▼

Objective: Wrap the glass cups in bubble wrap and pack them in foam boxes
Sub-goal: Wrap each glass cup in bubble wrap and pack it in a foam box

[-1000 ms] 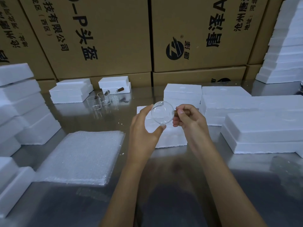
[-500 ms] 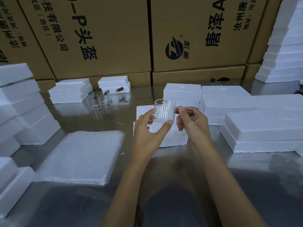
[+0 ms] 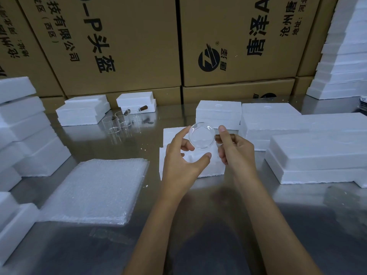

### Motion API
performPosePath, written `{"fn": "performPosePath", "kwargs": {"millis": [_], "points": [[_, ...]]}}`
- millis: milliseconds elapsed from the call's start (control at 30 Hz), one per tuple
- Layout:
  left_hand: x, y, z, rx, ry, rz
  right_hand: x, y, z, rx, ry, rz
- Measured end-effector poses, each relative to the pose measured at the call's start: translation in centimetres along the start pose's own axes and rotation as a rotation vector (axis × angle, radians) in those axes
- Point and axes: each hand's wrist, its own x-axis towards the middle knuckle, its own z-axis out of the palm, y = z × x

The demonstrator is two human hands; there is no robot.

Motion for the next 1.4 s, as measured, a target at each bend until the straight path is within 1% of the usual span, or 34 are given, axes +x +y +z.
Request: {"fn": "performPosePath", "kwargs": {"millis": [67,167,267,333,367,433,467,500,533,567,600,633,700,767,833,867,933,1067,1133,1167,1233,1267,1333,1400], "points": [[0.1,0.0,-0.1,0.003,0.009,0.000,0.0,-0.1,-0.2,0.000,-0.065,0.016],[0.2,-0.2,-0.3,0.024,0.033,0.021,-0.1,-0.2,-0.7,0.025,-0.284,0.045],[0.3,-0.4,-0.5,0.006,0.047,0.032,-0.4,-0.1,-0.8,-0.069,-0.470,-0.003],[0.5,-0.5,-0.6,-0.009,0.031,0.001,-0.7,0.0,-0.4,-0.102,-0.529,-0.042],[0.6,-0.5,-0.8,-0.025,0.016,-0.012,-0.8,0.0,-0.2,-0.106,-0.531,-0.058],[0.8,-0.5,-1.3,-0.093,0.014,-0.030,-0.8,0.1,0.2,-0.108,-0.479,-0.083],[1.0,-0.5,-1.8,-0.142,0.050,-0.049,-0.8,0.1,0.4,-0.109,-0.437,-0.096],[1.2,-0.5,-2.5,-0.175,0.115,-0.081,-0.7,0.2,0.4,-0.114,-0.390,-0.109],[1.3,-0.4,-3.5,-0.152,0.206,-0.125,-0.6,0.3,0.5,-0.123,-0.333,-0.124],[1.6,-0.6,-4.7,-0.060,0.293,-0.178,-0.4,0.5,0.4,-0.130,-0.268,-0.143],[1.7,-0.9,-6.0,0.089,0.346,-0.241,-0.2,0.6,0.3,-0.130,-0.202,-0.166],[1.8,-1.3,-7.5,0.272,0.356,-0.312,-0.1,0.8,0.2,-0.119,-0.142,-0.189],[1.8,-2.1,-10.1,0.614,0.285,-0.472,0.1,1.0,0.1,-0.100,-0.054,-0.213],[1.5,-2.7,-11.5,0.810,0.161,-0.653,0.3,1.3,0.1,-0.116,-0.007,-0.213],[1.4,-3.1,-11.7,0.874,0.019,-0.766,0.5,1.4,0.1,-0.135,0.028,-0.204],[1.4,-3.2,-11.5,0.875,-0.018,-0.778,0.5,1.5,0.1,-0.143,0.040,-0.201],[1.4,-3.5,-11.1,0.880,-0.001,-0.755,0.5,1.5,0.1,-0.151,0.050,-0.199],[1.2,-3.4,-10.8,0.849,0.149,-0.711,0.3,1.3,0.3,-0.152,0.055,-0.203],[1.2,-3.2,-10.8,0.792,0.240,-0.653,0.1,1.2,0.4,-0.161,0.044,-0.205],[1.4,-3.1,-10.8,0.727,0.285,-0.592,0.0,1.1,0.4,-0.162,0.032,-0.196],[1.7,-2.4,-10.7,0.470,0.342,-0.472,-0.3,0.8,0.7,-0.095,-0.030,-0.138],[1.9,-1.9,-10.6,0.309,0.346,-0.434,-0.5,0.5,0.9,-0.004,-0.092,-0.087],[2.0,-0.8,-9.9,0.052,0.322,-0.393,-1.2,-0.4,1.3,0.249,-0.280,0.019],[1.9,-0.3,-9.2,-0.065,0.257,-0.384,-2.0,-1.0,1.7,0.425,-0.505,0.066]]}}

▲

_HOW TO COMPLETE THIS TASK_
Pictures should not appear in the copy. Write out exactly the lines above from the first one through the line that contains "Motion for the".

_YOUR RESPONSE_
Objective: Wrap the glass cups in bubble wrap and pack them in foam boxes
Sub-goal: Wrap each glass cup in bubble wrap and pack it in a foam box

[-1000 ms] 
[-500 ms] 
[+0 ms] 

### Motion API
performPosePath, written `{"fn": "performPosePath", "kwargs": {"millis": [_], "points": [[_, ...]]}}`
- millis: milliseconds elapsed from the call's start (control at 30 Hz), one per tuple
- Layout:
  left_hand: x, y, z, rx, ry, rz
  right_hand: x, y, z, rx, ry, rz
- Measured end-effector poses, each relative to the pose measured at the call's start: translation in centimetres along the start pose's own axes and rotation as a rotation vector (axis × angle, radians) in those axes
- Point and axes: each hand's wrist, its own x-axis towards the middle knuckle, its own z-axis out of the palm, y = z × x

The demonstrator is two human hands; there is no robot.

Motion for the next 1.4 s, as measured, a target at each bend until the straight path is within 1% of the usual span, or 34 are given, axes +x +y +z.

No additional answer is expected.